• [TASK REQUIREMENTS]
Write out all of the lines below, exactly and completely.

+++

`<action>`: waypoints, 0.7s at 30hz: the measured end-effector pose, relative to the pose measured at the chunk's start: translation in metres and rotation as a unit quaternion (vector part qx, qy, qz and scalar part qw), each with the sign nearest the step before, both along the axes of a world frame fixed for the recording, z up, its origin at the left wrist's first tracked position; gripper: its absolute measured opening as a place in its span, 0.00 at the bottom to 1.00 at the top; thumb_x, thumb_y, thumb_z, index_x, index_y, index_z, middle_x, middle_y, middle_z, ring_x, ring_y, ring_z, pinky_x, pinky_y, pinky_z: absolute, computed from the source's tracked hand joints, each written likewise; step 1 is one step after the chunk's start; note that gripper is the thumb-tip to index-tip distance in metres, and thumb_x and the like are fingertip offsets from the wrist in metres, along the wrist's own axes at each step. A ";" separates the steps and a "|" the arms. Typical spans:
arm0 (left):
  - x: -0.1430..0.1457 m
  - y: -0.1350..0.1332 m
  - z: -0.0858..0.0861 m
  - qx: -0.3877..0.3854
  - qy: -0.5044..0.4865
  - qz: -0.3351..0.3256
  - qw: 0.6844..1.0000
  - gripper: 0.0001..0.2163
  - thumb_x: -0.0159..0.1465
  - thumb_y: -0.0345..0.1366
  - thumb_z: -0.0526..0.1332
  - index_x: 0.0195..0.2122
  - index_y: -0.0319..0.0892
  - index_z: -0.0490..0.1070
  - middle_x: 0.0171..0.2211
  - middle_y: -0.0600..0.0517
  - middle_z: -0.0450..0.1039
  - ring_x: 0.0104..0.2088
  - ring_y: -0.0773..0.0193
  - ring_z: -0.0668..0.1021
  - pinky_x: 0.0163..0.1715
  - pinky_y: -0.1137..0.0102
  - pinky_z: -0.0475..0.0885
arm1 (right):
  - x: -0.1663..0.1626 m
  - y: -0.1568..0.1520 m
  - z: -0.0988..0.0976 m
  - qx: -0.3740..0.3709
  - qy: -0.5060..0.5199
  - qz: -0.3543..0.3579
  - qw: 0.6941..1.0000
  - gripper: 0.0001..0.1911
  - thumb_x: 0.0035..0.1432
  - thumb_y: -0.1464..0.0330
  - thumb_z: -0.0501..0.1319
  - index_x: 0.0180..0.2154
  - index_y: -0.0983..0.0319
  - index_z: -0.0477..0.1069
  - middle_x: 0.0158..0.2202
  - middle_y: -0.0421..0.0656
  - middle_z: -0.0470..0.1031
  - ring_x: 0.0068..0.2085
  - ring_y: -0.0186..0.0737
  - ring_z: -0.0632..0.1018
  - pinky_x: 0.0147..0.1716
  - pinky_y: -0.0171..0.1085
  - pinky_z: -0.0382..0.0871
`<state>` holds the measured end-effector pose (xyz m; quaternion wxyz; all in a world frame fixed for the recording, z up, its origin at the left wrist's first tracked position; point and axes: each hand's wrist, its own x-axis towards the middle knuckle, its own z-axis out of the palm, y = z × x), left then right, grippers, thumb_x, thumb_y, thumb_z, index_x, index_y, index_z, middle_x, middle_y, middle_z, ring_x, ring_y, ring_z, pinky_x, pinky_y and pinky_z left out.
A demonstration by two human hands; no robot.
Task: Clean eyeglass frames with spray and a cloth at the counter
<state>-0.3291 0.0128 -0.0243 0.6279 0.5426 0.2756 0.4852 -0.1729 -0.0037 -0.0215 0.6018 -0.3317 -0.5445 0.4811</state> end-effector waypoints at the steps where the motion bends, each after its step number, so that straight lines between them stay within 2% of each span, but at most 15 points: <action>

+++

• [RESULT FOR THIS TASK]
`<action>`: waypoints, 0.7s at 30hz: the measured end-effector pose, relative to the pose measured at the chunk's start: translation in metres and rotation as a unit quaternion (vector part qx, qy, qz and scalar part qw), each with the sign nearest the step before, both along the axes of a world frame fixed for the recording, z up, its origin at the left wrist's first tracked position; gripper: its absolute measured opening as a place in its span, 0.00 at the bottom to 1.00 at the top; thumb_x, thumb_y, thumb_z, index_x, index_y, index_z, middle_x, middle_y, middle_z, ring_x, ring_y, ring_z, pinky_x, pinky_y, pinky_z: absolute, computed from the source's tracked hand joints, each written likewise; step 1 is one step after the chunk's start; note that gripper is the thumb-tip to index-tip distance in metres, and thumb_x and the like are fingertip offsets from the wrist in metres, along the wrist's own axes at each step. A ";" separates the steps and a "|" the arms. Typical spans:
arm0 (left):
  - x: -0.1430..0.1457 m
  - y: -0.1350..0.1332 m
  - z: -0.0858..0.0861 m
  - qx: -0.3877..0.3854
  - qy: -0.5044..0.4865
  - qz: -0.3351..0.3256
  - qw: 0.6844..1.0000
  - gripper: 0.0001..0.2163
  - thumb_x: -0.0159..0.1465
  - thumb_y: -0.0345..0.1366
  - thumb_z: -0.0526..0.1332
  - index_x: 0.0195..0.2122
  - index_y: -0.0319..0.0892
  - index_z: -0.0490..0.1070
  - middle_x: 0.0171..0.2211
  - middle_y: -0.0600..0.0517
  - middle_z: -0.0450..0.1039
  - ring_x: 0.0104..0.2088
  - ring_y: -0.0773..0.0193
  - ring_z: -0.0668..0.1021
  - pinky_x: 0.0163..0.1715
  - pinky_y: -0.1137..0.0102
  - pinky_z: -0.0475..0.0885
arm1 (right):
  - x: -0.1663..0.1626 m
  - y: -0.1568..0.1520 m
  - z: -0.0988..0.0976 m
  - qx: -0.3740..0.3709
  - qy: -0.5060..0.5199
  - qz: -0.3543..0.3579
  - qw: 0.6941..1.0000
  - gripper: 0.0001..0.1911
  - thumb_x: 0.0035..0.1432
  - thumb_y: -0.1464..0.0330
  - thumb_z: -0.0501..0.1319
  - index_x: 0.0180..0.2154
  - index_y: -0.0983..0.0319
  - index_z: -0.0477..0.1069
  - middle_x: 0.0158..0.2202
  - middle_y: -0.0421..0.0656
  - middle_z: -0.0470..0.1031
  - ring_x: 0.0068..0.2085
  - ring_y: -0.0186..0.0737
  - ring_z: -0.0632..0.1018
  - pinky_x: 0.0147..0.1716
  - pinky_y: -0.0171..0.1085
  - pinky_z: -0.0382..0.0871
`<state>` holds the measured end-effector pose (xyz m; quaternion wxyz; all in a world frame fixed for the recording, z up, its origin at the left wrist's first tracked position; point and axes: each hand's wrist, its own x-axis towards the middle knuckle, its own z-axis out of the palm, y = z × x), left then right, grippers, thumb_x, thumb_y, thumb_z, index_x, index_y, index_z, middle_x, middle_y, middle_z, ring_x, ring_y, ring_z, pinky_x, pinky_y and pinky_z left out.
A demonstration by two human hands; no robot.
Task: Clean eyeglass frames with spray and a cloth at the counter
<state>-0.3291 0.0128 -0.0243 0.6279 0.5426 0.2756 0.4852 -0.1729 -0.0037 -0.0215 0.6018 -0.3317 -0.5445 0.4811</state> end-effector waypoints at the steps where the motion bends, each after its step number, so that straight lines between them stay within 2% of each span, but at most 15 points: <action>

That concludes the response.